Task prompt
Copy out, exactly, the first line of the entries below and every line after it through the one containing "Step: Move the".

--- START ---

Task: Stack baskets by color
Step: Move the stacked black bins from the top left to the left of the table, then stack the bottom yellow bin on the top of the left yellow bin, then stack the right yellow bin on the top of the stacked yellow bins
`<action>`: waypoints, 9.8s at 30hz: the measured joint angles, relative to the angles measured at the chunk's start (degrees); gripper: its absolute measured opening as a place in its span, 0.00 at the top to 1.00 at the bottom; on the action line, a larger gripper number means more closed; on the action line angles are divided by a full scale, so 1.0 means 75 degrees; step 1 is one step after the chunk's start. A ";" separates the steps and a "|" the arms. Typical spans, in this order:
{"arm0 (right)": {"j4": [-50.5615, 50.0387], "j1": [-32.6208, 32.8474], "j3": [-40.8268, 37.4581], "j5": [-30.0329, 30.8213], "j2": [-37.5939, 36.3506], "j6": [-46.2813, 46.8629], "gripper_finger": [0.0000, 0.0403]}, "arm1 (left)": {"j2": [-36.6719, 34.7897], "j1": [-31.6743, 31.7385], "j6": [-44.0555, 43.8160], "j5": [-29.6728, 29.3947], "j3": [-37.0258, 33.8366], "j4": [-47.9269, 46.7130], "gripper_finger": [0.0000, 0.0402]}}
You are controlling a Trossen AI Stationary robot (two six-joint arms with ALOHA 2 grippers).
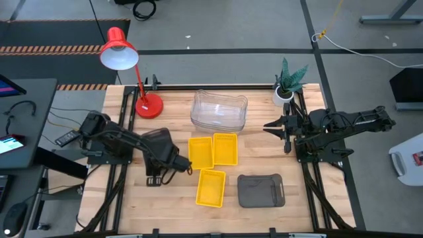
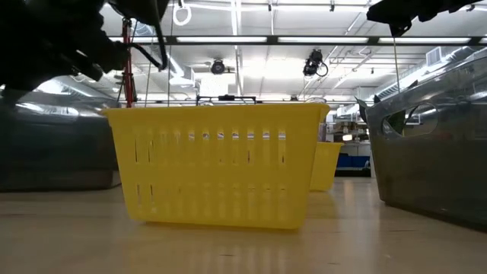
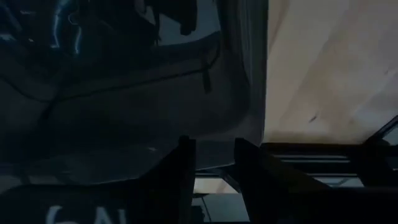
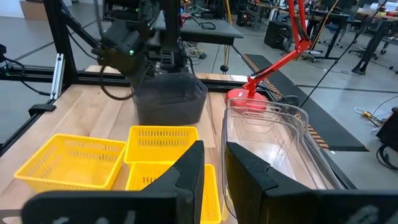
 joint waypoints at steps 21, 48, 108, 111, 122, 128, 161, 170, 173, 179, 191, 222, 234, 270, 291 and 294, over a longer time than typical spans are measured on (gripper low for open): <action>-0.0485 0.0000 0.0000 -0.0172 0.0169 0.0785 0.82 | -0.0102 -0.0840 -0.2516 -0.2748 0.1276 0.2377 0.71; 0.1004 -0.0038 -0.0003 0.0289 0.1274 -0.0005 0.82 | 0.0805 -0.2180 -0.2427 -0.2938 0.2034 0.5861 0.71; 0.1157 -0.0254 -0.0003 0.0259 0.1734 -0.0057 0.82 | 0.1456 -0.2034 -0.2037 -0.1623 0.2197 0.6764 0.99; 0.1156 -0.0254 -0.0003 0.0259 0.1734 -0.0055 0.82 | 0.1262 -0.1988 -0.2163 -0.1783 0.2197 0.6397 0.99; 0.1160 -0.0256 -0.0003 0.0245 0.1731 -0.0051 0.82 | 0.1022 -0.1640 -0.2162 -0.1007 0.2197 0.5622 0.99; 0.1150 -0.0254 -0.0003 0.0159 0.1734 -0.0019 0.82 | 0.0638 -0.1414 -0.2114 -0.0683 0.2200 0.5582 0.99; 0.1330 -0.0035 -0.0003 -0.0201 0.1734 -0.0014 0.82 | 0.1208 0.0170 -0.0118 -0.2264 0.2110 0.4120 0.99; 0.1363 0.0163 0.0000 -0.0216 0.1699 -0.0016 0.82 | 0.1262 0.0529 -0.0084 -0.2267 0.2110 0.4229 0.99; 0.1396 0.0244 0.0000 -0.0216 0.1699 -0.0016 0.82 | 0.1262 0.0586 -0.0107 -0.2270 0.2110 0.4188 0.99; 0.1453 0.0373 0.0000 -0.0202 0.1699 -0.0018 0.82 | 0.1373 0.0618 0.0056 -0.2306 0.1621 0.4405 0.99; 0.1545 0.0399 0.0000 -0.0198 0.1696 -0.0063 0.82 | 0.1245 0.0513 -0.0336 -0.2087 0.1524 0.4497 0.68; 0.1505 0.0414 0.0000 -0.0235 0.1714 0.0042 0.82 | 0.2906 0.0618 0.1283 -0.3695 0.1605 0.9419 0.63; 0.1568 0.0425 0.0000 -0.0341 0.1714 0.0039 0.82 | 0.3103 0.0624 0.1121 -0.3395 0.1597 0.9217 0.84; 0.1564 0.0434 0.0000 -0.0368 0.1714 0.0121 0.82 | 0.1151 -0.0861 -0.0701 -0.5344 0.1594 0.5482 0.99; 0.1620 0.0440 0.0000 -0.0562 0.1714 0.0193 0.82 | 0.1767 -0.1014 -0.1939 -0.5135 0.1478 0.5106 0.89; 0.1620 0.0440 0.0000 -0.0562 0.1714 0.0193 0.82 | 0.1743 -0.1042 -0.1997 -0.5117 0.1478 0.5105 0.80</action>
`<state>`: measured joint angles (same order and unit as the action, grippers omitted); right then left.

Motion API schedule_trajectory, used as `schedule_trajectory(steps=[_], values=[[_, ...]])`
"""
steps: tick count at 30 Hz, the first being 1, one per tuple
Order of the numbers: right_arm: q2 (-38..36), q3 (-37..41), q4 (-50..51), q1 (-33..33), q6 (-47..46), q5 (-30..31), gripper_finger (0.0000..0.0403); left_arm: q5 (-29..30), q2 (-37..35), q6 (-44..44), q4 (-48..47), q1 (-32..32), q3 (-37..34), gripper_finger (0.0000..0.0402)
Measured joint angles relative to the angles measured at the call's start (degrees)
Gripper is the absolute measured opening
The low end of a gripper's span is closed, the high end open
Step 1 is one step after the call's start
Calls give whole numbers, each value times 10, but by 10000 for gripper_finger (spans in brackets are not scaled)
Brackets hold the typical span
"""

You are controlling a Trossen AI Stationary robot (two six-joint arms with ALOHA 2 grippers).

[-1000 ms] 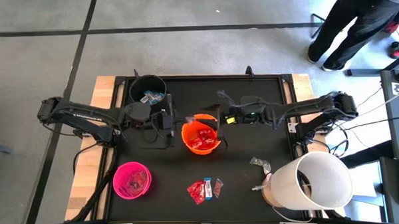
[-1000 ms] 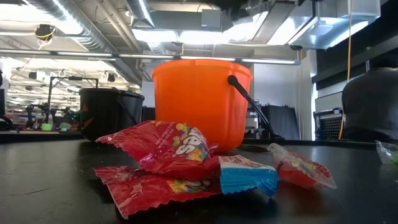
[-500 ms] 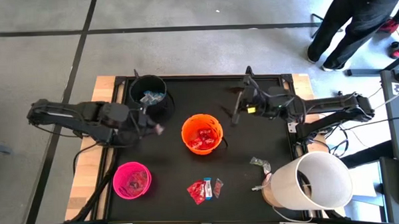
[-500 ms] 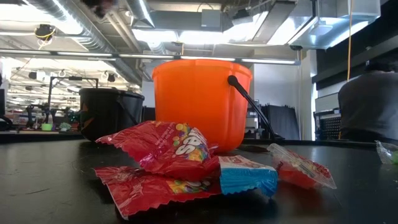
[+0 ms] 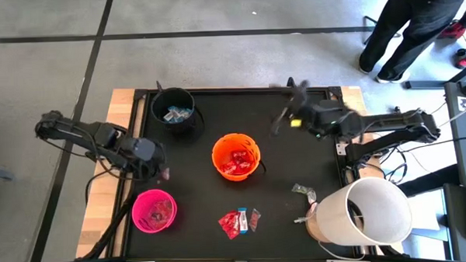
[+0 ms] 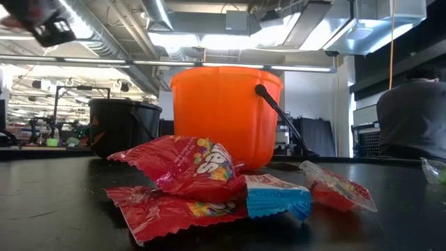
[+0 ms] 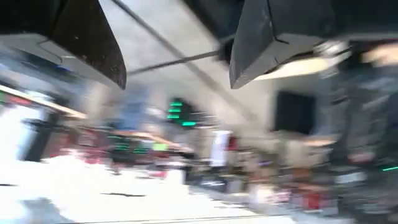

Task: Sort candy
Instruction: Put the transparent candy into the pink bucket

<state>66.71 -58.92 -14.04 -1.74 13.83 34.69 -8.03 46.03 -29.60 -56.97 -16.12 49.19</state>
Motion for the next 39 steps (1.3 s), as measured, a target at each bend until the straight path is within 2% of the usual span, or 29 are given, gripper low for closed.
schedule_trajectory(steps=[3,5,10,13,17,22,25,28,32,35,39], values=[[-33,0,-10,1,2,78,285,-22,16,-54,-7,-25,0,20],[-62,0,5,1,2,73,285,-33,26,-84,-7,-43,0,20],[-135,-1,72,0,1,-117,285,-58,46,-161,-12,-84,1,20],[-171,-1,96,0,11,-180,285,-77,59,-207,-23,-108,20,20],[-192,-1,84,0,29,-183,285,-85,94,-228,-103,-128,82,12],[-191,-1,80,-1,29,-183,285,-22,136,-228,-99,-153,139,9],[-188,-1,83,-1,29,-181,285,-10,152,-228,-74,-159,142,16],[-182,-1,84,-1,29,-178,285,-23,164,-230,-59,-160,142,26],[-174,0,87,-1,29,-178,285,-37,170,-282,-45,-162,142,36],[-169,0,88,-1,29,-178,285,-37,169,-353,-66,-173,143,41],[-161,-1,102,-1,29,-178,285,-37,162,-360,-66,-196,143,44]])
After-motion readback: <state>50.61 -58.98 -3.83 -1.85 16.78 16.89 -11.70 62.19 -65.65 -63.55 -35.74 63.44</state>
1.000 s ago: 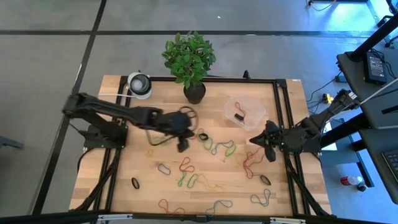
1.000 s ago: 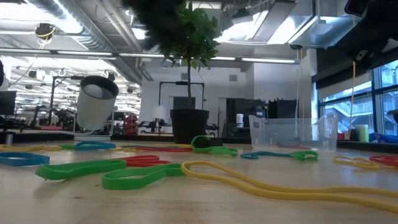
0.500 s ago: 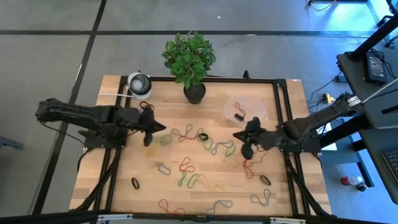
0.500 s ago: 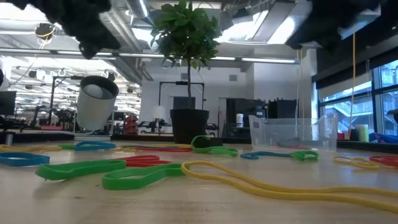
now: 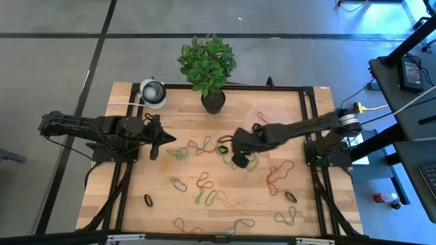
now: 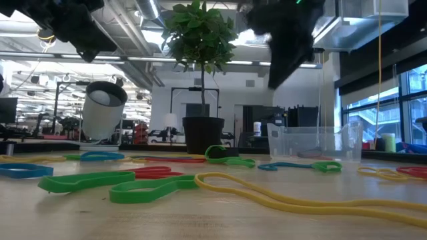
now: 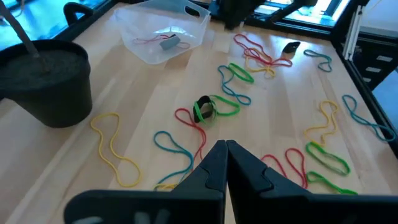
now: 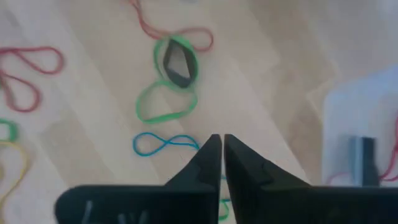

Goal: Pick and place rubber bands into bin
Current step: Put the blue rubber band into the bin

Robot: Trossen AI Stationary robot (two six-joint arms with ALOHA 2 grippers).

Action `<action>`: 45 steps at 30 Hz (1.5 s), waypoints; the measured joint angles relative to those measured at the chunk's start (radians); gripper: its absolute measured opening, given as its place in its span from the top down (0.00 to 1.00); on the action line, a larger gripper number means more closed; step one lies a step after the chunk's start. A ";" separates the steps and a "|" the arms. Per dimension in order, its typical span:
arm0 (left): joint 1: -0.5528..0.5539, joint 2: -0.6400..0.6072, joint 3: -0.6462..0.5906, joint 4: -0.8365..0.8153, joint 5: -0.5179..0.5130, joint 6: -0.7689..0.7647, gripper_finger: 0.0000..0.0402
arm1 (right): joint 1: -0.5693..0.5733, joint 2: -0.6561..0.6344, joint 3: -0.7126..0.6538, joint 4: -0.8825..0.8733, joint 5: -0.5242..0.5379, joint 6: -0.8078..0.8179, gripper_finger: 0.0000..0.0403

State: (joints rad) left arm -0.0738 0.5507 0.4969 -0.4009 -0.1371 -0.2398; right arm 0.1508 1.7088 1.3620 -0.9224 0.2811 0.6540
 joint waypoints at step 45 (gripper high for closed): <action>0.000 0.002 0.000 0.000 0.000 -0.009 1.00 | 0.015 0.253 -0.068 0.080 -0.205 -0.069 0.97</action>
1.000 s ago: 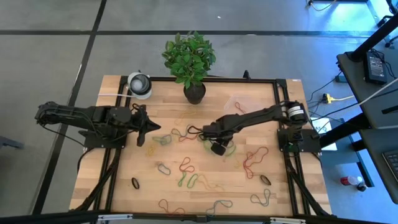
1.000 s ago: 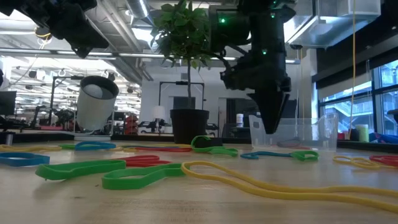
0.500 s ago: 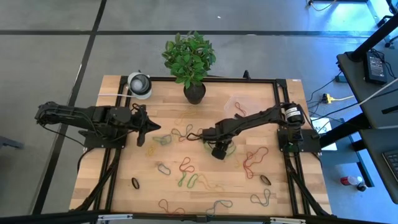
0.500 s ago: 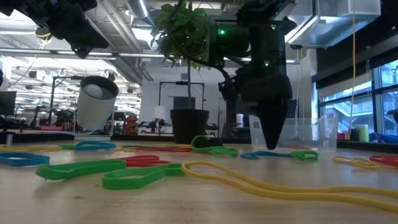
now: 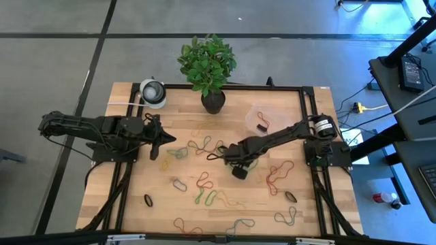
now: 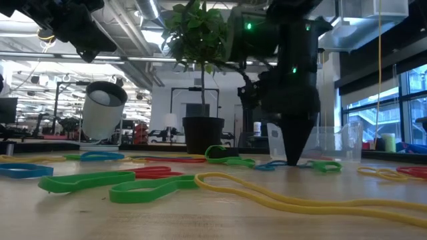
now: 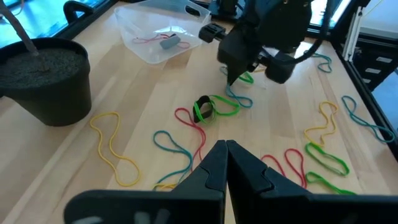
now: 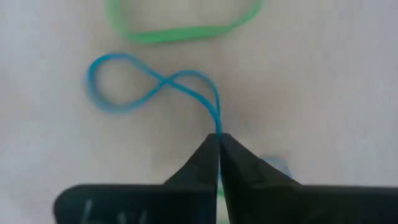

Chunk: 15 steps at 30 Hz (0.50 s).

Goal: Pick and place rubber bands into bin
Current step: Put the blue rubber band into the bin

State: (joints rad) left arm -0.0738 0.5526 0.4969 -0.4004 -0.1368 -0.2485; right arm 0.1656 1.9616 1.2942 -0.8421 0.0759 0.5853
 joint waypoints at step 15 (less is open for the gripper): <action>0.000 0.000 0.000 0.013 0.000 0.000 1.00 | 0.018 -0.387 0.069 -0.214 0.219 0.148 1.00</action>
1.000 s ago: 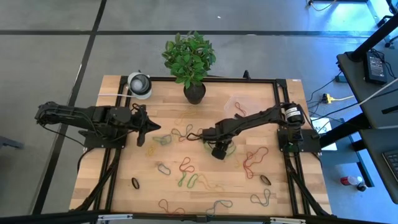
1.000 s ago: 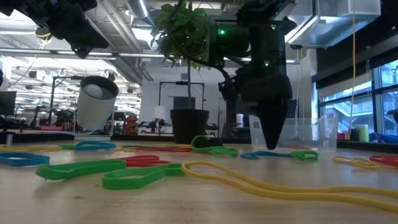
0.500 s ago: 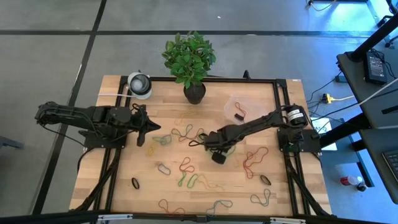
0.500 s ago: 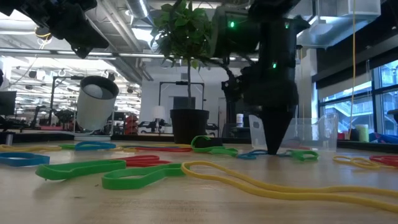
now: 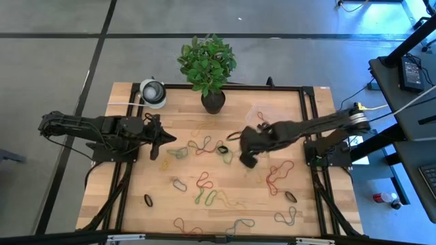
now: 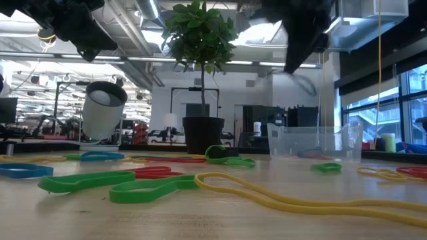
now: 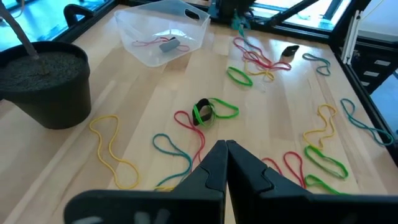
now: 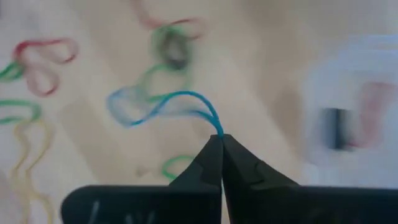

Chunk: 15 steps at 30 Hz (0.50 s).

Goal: Pick and place rubber bands into bin
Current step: Put the blue rubber band into the bin

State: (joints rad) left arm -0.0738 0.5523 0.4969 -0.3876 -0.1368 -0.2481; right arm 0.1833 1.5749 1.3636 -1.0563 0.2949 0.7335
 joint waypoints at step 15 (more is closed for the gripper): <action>0.001 0.000 0.000 0.044 -0.086 0.000 1.00 | -0.321 -0.130 -0.062 -0.264 0.117 -0.050 1.00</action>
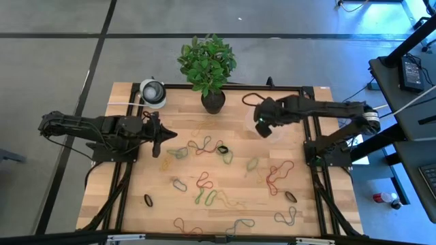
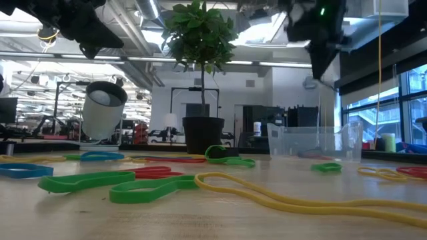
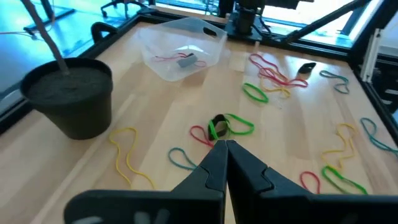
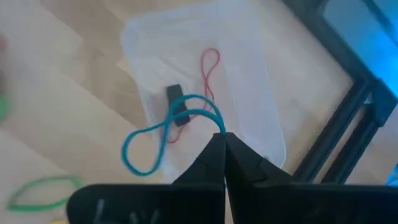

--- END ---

Your response
Task: Stack baskets by color
Step: Move the stacked black bins from the top left to the left of the table, then stack the bottom yellow bin on the top of the left yellow bin, then stack the right yellow bin on the top of the stacked yellow bins

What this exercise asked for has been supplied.